Nessuno stava vendendoti un sogno confezionato.

Dovevi essere tu a trovare il significato di ciò che vedevi.

E forse è proprio questo che amo del viaggio.

Gli amici non sempre capiscono

Forse è anche per questo che alcune delle persone che amo di più non sono quelle con cui ho viaggiato meglio.

Per anni qualcuno l’ha presa sul personale.

“Preferisci partire da solo?”

“Preferisci andare con sconosciuti?”

La risposta è sempre stata no.

Semplicemente cercavo persone che guardassero il mondo nello stesso modo.

Perché puoi voler bene a qualcuno con tutto te stesso e scoprire che davanti alle stesse strade, alle stesse persone e alle stesse storie provate emozioni completamente diverse.

E non c’è niente di sbagliato.

Succede.

Io mi fermavo per una conversazione.

Qualcun altro per una fotografia.

Io cercavo prospettive.

Qualcun altro cercava una vacanza.

Io tornavo a casa con domande.

Qualcun altro voleva risposte.

Il viaggio non premia chi ha ragione.

Premia chi resta curioso.

Quello che non hanno mai capito

Con il tempo ho capito che le persone che ridevano dei miei viaggi non stavano giudicando quei luoghi.

Stavano rivelando i limiti della propria apertura mentale.

Perché è facile emozionarsi per ciò che tutti considerano bello.

La parte difficile è trovare valore dove gli altri non lo vedono.

È facile desiderare una destinazione che milioni di persone hanno già approvato.

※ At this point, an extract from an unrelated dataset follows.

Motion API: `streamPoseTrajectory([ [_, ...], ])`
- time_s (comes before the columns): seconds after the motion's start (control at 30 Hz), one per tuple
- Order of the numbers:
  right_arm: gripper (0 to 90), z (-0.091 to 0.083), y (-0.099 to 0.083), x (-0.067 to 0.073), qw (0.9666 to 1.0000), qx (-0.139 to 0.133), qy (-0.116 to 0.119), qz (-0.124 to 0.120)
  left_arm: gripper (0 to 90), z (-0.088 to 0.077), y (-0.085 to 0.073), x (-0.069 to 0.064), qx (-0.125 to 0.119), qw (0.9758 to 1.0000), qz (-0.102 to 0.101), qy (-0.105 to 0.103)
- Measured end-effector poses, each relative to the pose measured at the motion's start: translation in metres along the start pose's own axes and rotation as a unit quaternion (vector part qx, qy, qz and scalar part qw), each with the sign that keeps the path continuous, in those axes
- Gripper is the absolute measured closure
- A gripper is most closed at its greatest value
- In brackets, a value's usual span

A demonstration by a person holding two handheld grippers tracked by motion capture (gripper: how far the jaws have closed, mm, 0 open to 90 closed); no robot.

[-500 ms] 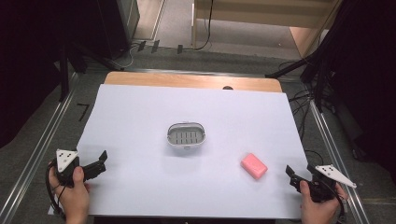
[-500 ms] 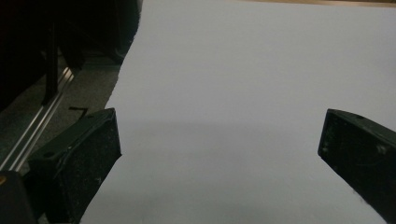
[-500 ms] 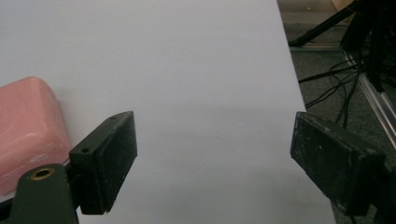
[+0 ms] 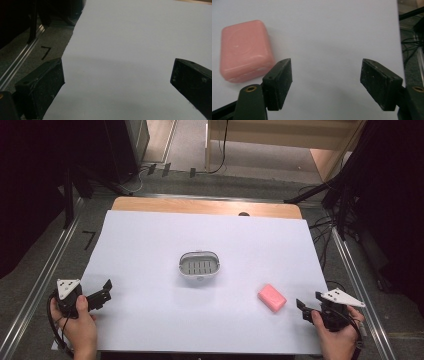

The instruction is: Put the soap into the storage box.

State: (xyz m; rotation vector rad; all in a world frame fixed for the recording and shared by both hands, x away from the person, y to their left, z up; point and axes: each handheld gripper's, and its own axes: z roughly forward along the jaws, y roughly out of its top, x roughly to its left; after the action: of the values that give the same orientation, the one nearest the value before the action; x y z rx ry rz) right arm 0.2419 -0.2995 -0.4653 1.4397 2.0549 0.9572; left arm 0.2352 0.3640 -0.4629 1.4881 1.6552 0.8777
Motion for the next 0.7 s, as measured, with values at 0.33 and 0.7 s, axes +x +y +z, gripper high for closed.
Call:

È molto più difficile partire per qualcosa che non hai visto raccontato mille volte.

Ed è proprio lì che spesso si nasconde la magia.

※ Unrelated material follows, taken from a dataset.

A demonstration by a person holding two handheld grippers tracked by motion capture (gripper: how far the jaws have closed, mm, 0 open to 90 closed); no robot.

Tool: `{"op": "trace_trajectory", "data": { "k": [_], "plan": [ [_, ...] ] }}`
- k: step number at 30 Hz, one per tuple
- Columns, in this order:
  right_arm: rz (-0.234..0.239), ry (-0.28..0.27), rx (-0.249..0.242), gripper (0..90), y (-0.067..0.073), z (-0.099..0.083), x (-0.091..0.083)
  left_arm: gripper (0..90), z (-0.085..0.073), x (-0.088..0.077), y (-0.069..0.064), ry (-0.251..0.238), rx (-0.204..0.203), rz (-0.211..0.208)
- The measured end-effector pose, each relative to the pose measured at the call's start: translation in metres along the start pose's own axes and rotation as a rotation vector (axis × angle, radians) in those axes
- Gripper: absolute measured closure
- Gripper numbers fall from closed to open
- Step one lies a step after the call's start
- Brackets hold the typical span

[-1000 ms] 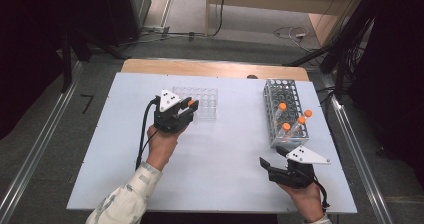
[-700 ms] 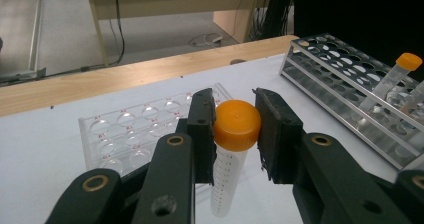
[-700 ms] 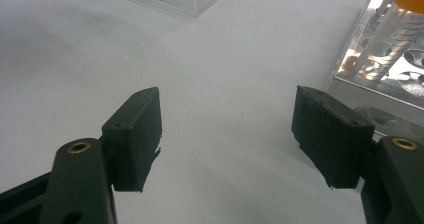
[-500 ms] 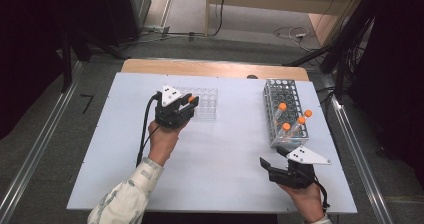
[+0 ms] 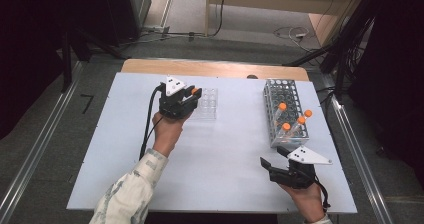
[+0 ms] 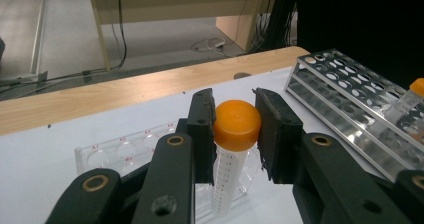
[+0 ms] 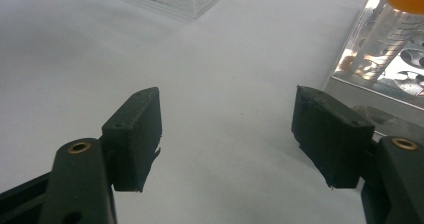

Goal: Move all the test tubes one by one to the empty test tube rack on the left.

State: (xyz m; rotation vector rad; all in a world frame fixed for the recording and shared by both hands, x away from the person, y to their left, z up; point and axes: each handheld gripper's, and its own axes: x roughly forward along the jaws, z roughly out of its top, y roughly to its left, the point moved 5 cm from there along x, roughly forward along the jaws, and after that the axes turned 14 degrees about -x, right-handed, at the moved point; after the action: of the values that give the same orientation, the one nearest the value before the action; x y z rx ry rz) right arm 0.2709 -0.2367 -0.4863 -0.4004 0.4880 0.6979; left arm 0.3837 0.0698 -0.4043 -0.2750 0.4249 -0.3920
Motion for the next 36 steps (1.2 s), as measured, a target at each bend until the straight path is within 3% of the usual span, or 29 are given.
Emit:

Alcuni cercano destinazioni.

Io ho sempre cercato prospettive.

E spesso le ho trovate proprio nei luoghi che gli altri ignoravano.

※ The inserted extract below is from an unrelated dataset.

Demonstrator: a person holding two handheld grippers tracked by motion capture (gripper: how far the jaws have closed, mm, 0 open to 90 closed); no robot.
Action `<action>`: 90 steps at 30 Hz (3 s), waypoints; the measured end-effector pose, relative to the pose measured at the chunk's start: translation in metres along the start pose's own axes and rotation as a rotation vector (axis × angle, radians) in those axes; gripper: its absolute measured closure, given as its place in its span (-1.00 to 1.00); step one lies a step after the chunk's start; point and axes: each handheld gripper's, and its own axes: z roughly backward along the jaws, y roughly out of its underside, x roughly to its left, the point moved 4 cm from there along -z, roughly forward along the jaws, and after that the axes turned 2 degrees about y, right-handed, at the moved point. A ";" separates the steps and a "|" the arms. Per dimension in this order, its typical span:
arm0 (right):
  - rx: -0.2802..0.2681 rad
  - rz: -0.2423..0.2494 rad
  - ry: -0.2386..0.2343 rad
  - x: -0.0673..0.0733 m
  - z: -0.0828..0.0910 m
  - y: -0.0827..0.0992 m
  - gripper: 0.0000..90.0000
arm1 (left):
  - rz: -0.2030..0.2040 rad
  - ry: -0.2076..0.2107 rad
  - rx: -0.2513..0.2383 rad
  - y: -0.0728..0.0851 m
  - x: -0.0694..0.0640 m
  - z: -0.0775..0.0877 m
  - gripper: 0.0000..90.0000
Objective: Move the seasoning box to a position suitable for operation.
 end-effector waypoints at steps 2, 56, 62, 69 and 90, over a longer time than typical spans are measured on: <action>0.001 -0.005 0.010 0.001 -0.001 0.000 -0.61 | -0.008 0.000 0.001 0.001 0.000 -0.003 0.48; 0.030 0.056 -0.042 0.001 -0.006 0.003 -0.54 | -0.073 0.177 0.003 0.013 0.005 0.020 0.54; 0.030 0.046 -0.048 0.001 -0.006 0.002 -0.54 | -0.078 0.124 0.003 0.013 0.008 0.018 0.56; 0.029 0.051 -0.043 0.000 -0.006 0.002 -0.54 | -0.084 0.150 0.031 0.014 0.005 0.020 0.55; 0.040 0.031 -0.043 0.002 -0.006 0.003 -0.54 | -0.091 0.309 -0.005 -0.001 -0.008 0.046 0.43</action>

Oggi non sento più il bisogno di convincere nessuno.

Non devo difendere una città.

Non devo spiegare un viaggio.

Perché ho capito che il punto non è mai stato il luogo.

Il punto è sempre stato ciò che quel luogo riusciva a tirare fuori da me.

E forse è per questo che le persone che ridevano dei miei viaggi non hanno mai capito il punto.

Perché mentre loro guardavano una meta, io stavo cercando di capire il mondo.

E, senza accorgermene, anche me stesso.